ACTIVITY:
Present each line of the entries below that holds the word "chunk".

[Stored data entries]
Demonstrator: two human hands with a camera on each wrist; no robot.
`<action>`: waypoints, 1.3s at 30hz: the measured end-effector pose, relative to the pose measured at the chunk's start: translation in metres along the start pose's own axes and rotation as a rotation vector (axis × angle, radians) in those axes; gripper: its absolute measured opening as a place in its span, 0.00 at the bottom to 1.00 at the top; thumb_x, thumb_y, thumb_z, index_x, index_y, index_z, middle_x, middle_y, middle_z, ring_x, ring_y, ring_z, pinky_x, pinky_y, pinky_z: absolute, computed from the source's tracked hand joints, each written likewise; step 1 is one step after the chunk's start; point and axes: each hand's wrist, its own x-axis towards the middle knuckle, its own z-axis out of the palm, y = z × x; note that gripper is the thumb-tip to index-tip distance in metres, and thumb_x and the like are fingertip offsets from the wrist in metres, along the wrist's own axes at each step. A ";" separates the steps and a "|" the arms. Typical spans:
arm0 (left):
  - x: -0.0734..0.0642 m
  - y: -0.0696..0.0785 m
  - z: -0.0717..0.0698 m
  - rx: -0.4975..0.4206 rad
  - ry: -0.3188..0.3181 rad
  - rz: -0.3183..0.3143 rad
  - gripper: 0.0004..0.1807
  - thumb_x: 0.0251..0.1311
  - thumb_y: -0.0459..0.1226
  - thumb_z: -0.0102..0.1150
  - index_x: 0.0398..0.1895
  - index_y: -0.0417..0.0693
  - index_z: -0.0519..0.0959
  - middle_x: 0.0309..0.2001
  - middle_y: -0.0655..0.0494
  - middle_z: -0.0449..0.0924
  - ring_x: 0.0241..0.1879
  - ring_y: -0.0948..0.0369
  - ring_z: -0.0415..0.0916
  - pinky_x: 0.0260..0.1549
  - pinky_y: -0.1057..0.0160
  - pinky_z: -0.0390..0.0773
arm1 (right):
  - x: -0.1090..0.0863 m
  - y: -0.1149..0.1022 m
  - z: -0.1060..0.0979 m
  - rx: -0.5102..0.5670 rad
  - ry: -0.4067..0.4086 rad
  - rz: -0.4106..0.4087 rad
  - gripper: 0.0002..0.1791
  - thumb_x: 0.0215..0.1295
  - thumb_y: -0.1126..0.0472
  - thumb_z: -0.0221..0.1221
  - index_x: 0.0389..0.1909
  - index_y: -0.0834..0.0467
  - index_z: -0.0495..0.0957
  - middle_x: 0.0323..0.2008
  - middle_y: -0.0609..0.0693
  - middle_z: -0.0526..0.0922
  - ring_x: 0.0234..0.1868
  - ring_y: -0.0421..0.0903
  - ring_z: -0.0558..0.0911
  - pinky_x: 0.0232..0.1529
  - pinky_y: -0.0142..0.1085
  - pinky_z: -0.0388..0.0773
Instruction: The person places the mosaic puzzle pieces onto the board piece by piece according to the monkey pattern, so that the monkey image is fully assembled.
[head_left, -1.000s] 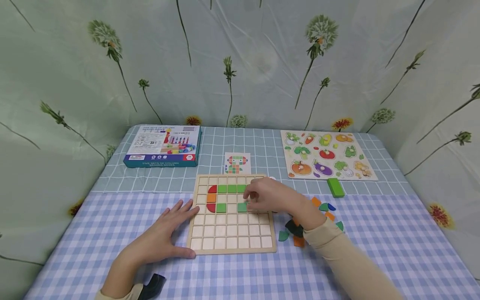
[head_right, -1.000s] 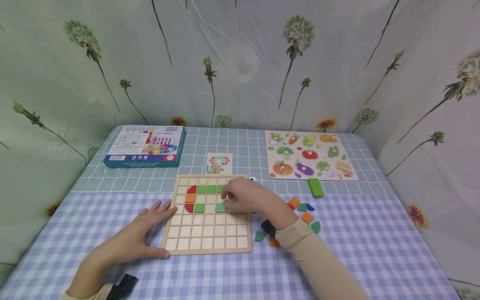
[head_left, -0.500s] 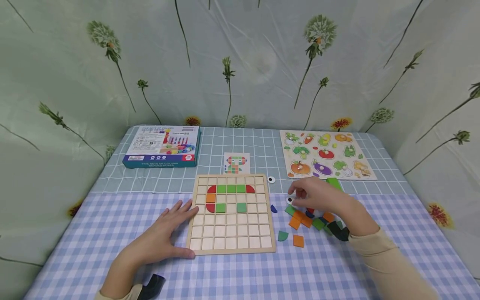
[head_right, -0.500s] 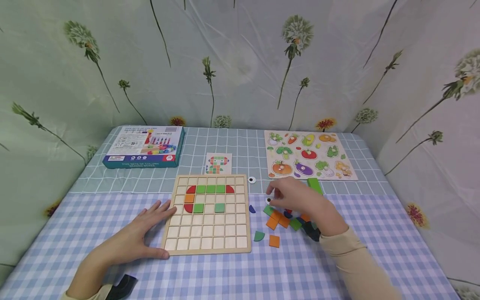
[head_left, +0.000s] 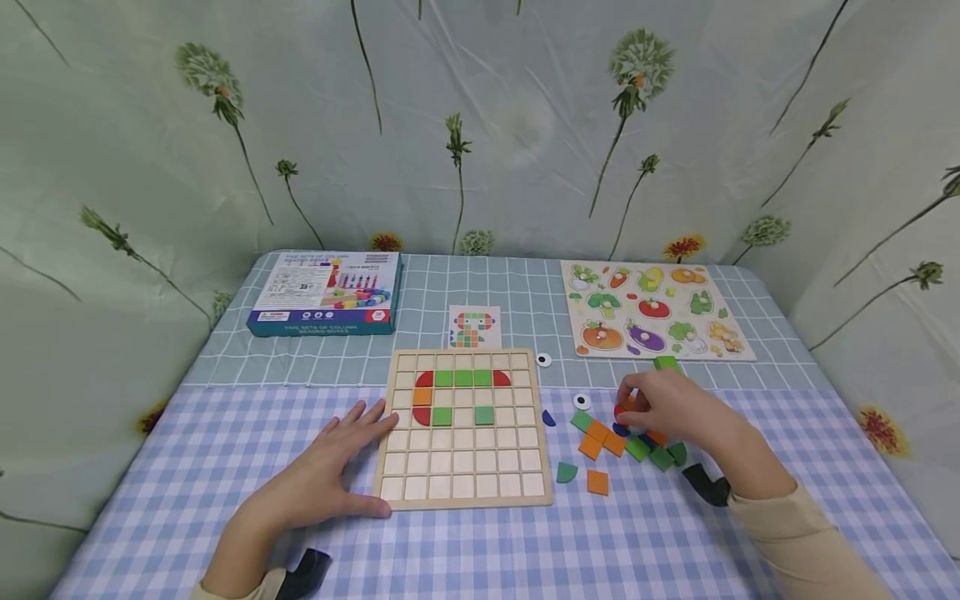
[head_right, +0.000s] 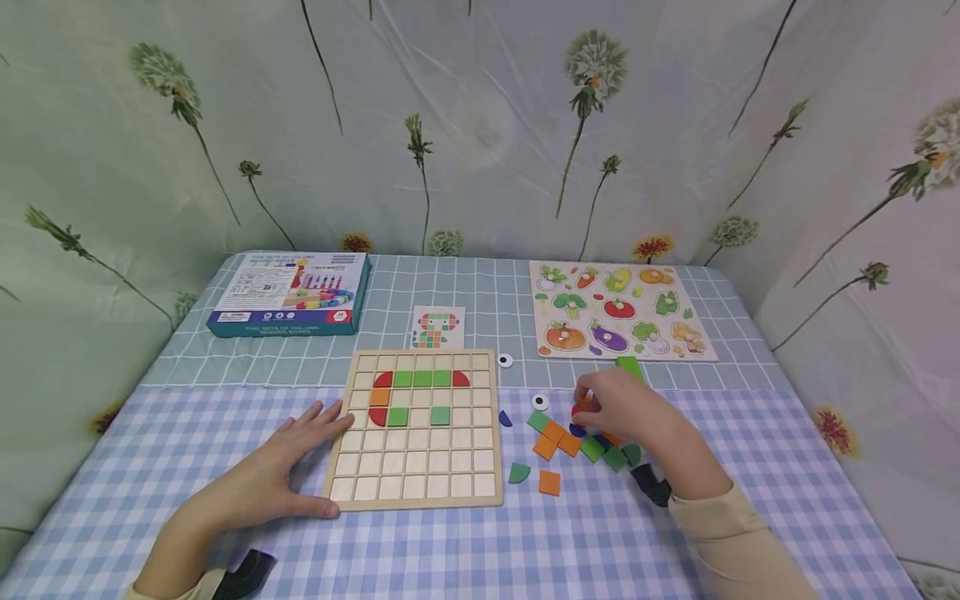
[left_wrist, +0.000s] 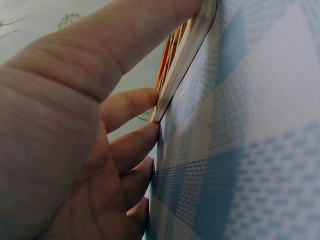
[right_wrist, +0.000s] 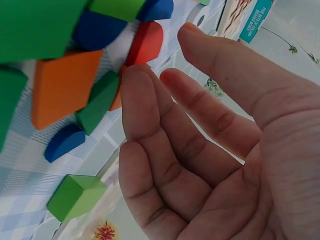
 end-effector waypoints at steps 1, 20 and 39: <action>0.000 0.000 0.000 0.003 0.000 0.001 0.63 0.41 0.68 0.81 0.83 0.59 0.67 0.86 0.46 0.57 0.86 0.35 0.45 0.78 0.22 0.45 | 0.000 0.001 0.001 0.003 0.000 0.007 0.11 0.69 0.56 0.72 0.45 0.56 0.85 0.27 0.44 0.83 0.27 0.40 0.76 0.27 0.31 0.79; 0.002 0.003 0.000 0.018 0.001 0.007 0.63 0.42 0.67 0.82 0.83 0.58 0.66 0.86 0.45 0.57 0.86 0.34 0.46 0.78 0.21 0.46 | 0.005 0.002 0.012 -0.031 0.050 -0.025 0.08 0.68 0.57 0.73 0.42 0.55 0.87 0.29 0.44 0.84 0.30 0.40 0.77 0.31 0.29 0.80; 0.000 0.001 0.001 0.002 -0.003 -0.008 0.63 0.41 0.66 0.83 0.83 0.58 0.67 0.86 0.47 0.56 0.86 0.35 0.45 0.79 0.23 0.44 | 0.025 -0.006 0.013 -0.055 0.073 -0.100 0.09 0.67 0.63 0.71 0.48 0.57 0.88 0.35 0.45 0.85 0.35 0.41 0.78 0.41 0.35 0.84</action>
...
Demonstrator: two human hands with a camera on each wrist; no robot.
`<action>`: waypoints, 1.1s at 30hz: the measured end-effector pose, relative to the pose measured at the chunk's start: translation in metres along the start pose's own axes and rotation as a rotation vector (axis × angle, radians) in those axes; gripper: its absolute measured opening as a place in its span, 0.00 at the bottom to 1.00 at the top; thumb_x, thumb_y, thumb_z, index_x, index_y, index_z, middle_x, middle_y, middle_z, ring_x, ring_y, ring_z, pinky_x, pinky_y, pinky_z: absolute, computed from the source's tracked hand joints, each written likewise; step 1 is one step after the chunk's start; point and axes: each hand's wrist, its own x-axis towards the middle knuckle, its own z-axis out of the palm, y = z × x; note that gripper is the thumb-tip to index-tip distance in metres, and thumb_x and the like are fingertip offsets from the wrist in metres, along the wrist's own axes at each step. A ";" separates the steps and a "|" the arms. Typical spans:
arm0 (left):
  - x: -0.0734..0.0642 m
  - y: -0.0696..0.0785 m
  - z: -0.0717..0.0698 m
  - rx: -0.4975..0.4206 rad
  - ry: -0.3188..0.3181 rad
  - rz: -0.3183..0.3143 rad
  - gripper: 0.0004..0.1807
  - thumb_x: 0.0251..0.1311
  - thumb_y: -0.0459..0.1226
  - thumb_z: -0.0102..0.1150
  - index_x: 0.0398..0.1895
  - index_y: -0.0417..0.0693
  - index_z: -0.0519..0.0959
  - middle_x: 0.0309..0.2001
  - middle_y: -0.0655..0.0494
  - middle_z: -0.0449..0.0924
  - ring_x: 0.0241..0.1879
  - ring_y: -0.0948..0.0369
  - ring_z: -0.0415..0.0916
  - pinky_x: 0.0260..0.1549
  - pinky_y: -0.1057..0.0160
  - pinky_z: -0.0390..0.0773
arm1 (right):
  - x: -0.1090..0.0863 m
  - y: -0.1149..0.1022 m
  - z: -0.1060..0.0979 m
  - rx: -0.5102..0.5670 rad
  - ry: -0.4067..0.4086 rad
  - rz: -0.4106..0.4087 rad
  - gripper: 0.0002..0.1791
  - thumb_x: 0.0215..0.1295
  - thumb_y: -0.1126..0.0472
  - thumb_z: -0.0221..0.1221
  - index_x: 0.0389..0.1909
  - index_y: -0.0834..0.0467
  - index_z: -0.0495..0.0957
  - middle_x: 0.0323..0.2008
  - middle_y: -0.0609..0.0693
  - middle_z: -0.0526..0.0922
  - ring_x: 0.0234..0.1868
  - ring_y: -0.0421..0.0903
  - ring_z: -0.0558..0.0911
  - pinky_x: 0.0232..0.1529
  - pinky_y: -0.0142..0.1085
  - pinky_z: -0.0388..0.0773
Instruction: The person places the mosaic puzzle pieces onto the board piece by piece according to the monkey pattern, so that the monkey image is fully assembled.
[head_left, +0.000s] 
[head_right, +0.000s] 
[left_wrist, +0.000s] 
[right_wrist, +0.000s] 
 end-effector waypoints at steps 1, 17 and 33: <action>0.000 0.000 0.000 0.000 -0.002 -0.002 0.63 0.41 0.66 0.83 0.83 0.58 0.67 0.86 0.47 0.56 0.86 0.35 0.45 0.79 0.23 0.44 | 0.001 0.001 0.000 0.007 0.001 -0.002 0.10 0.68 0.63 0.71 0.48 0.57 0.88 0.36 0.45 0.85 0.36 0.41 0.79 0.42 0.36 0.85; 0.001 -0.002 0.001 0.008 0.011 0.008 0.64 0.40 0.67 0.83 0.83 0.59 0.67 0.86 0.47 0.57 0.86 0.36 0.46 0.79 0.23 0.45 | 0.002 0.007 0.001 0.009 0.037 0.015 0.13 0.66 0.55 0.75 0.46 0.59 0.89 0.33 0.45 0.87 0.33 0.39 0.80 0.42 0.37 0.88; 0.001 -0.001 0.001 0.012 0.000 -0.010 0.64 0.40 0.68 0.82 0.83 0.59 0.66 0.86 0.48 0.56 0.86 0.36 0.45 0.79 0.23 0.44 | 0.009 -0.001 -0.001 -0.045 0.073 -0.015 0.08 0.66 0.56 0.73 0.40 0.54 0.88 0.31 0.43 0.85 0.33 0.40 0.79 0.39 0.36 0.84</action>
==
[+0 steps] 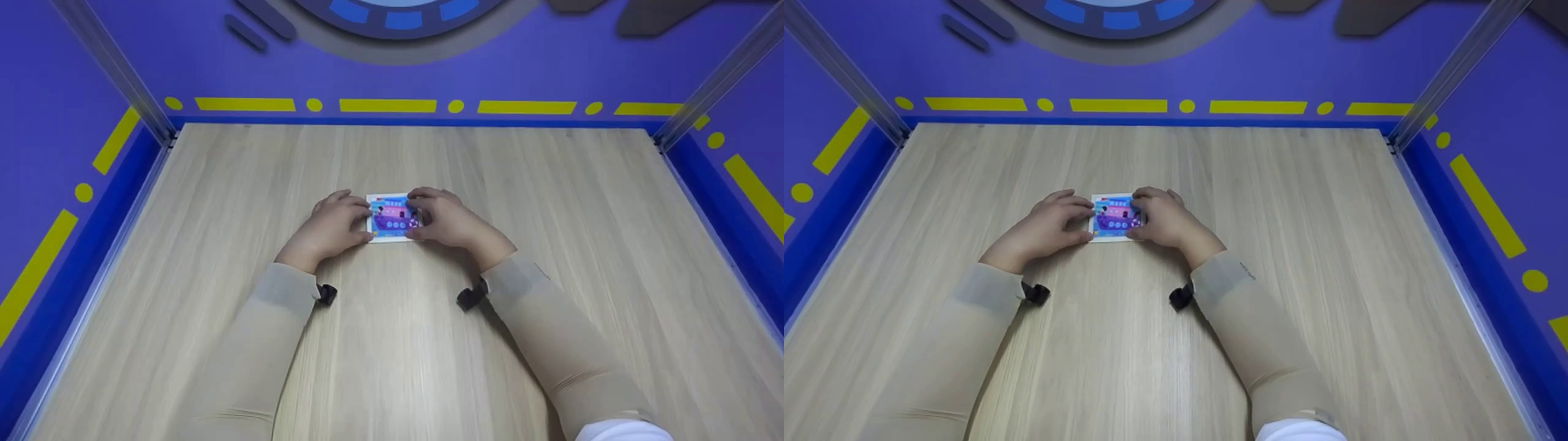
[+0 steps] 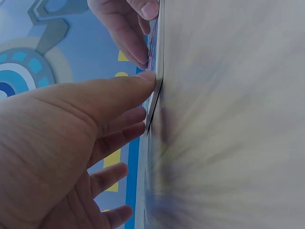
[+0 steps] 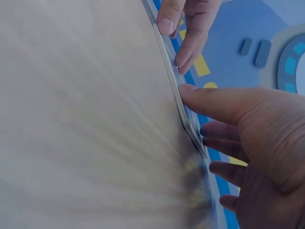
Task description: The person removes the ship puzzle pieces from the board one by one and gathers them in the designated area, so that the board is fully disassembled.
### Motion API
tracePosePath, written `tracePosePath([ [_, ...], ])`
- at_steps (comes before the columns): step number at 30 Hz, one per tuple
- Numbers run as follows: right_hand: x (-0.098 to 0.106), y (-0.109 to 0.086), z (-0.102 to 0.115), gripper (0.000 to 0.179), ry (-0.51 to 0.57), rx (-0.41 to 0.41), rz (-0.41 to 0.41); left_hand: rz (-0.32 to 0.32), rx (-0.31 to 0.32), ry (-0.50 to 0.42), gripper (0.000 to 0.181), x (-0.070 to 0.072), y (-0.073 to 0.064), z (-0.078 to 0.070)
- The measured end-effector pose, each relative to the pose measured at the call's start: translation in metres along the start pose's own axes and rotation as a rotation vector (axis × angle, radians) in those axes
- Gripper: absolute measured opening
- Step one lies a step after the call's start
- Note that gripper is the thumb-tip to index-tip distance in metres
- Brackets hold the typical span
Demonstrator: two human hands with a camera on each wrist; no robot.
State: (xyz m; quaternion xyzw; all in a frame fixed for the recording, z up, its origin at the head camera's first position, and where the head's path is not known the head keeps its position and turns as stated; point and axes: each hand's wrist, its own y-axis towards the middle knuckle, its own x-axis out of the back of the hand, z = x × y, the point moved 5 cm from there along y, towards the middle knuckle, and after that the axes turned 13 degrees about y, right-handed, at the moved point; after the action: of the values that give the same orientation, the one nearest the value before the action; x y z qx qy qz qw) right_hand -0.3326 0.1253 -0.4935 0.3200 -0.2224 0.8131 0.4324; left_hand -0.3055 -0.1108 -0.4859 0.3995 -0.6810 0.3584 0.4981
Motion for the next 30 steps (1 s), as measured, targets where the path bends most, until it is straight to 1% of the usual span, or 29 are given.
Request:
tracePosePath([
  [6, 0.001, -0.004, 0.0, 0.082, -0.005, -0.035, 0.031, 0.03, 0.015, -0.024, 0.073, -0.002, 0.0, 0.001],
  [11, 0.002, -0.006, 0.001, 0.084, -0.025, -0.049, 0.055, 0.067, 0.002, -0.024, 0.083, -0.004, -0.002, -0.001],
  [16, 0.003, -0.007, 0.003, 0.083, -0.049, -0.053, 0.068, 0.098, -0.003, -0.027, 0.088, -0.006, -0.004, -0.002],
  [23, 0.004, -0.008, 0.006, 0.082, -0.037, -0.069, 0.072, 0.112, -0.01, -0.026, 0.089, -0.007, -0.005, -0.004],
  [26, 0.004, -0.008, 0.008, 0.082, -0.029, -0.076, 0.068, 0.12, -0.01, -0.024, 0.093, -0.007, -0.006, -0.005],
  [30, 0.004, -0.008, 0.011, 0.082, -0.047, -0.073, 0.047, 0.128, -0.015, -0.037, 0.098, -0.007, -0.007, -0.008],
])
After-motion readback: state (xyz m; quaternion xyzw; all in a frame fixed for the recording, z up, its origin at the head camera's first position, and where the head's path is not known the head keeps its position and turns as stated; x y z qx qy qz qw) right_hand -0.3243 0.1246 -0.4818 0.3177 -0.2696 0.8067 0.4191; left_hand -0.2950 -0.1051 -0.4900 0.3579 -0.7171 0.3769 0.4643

EXERCISE OUTPUT:
`<action>`: waypoints, 1.3s at 30hz: the measured end-effector pose, relative to the pose measured at the chunk's start: translation in metres along the start pose's own axes and rotation as a rotation vector (axis × angle, radians) in those axes; gripper: its absolute measured opening as a place in its span, 0.00 at the bottom to 1.00 at the top; thumb_x, thumb_y, thumb_z, index_x, index_y, index_z, middle_x, middle_y, middle_z, ring_x, ring_y, ring_z, pinky_x, pinky_y, pinky_z: absolute, computed from the source's tracked hand joints, each written likewise; step 1 is one step after the chunk's start; point and axes: each hand's wrist, its own x-axis towards the middle knuckle, its own z-axis out of the palm, y = z × x; note that gripper is the thumb-tip to index-tip distance in metres, and thumb_x and the like are fingertip offsets from the wrist in metres, along the wrist's own axes at each step. A ";" separates the steps and a "|" the arms. Typical spans:
`<action>`: waypoints, 1.1s at 30hz: the measured end-effector pose, relative to the pose measured at the chunk's start: translation in metres along the start pose's own axes and rotation as a rotation vector (axis × angle, radians) in those axes; gripper: its absolute measured opening as a place in its span, 0.00 at the bottom to 1.00 at the top; thumb_x, thumb_y, thumb_z, index_x, index_y, index_z, middle_x, middle_y, middle_z, ring_x, ring_y, ring_z, pinky_x, pinky_y, pinky_z: absolute, computed from the source's tracked hand joints, each written likewise; step 1 is one step after the chunk's start; point and axes: each hand's wrist, its own x-axis towards the middle knuckle, its own z-axis out of the palm, y = z × x; note that gripper is the thumb-tip to index-tip distance in metres, and thumb_x and the like are fingertip offsets from the wrist in metres, along the wrist's own axes at each step. A ";" separates the steps and a "|" the arms. Typical spans:

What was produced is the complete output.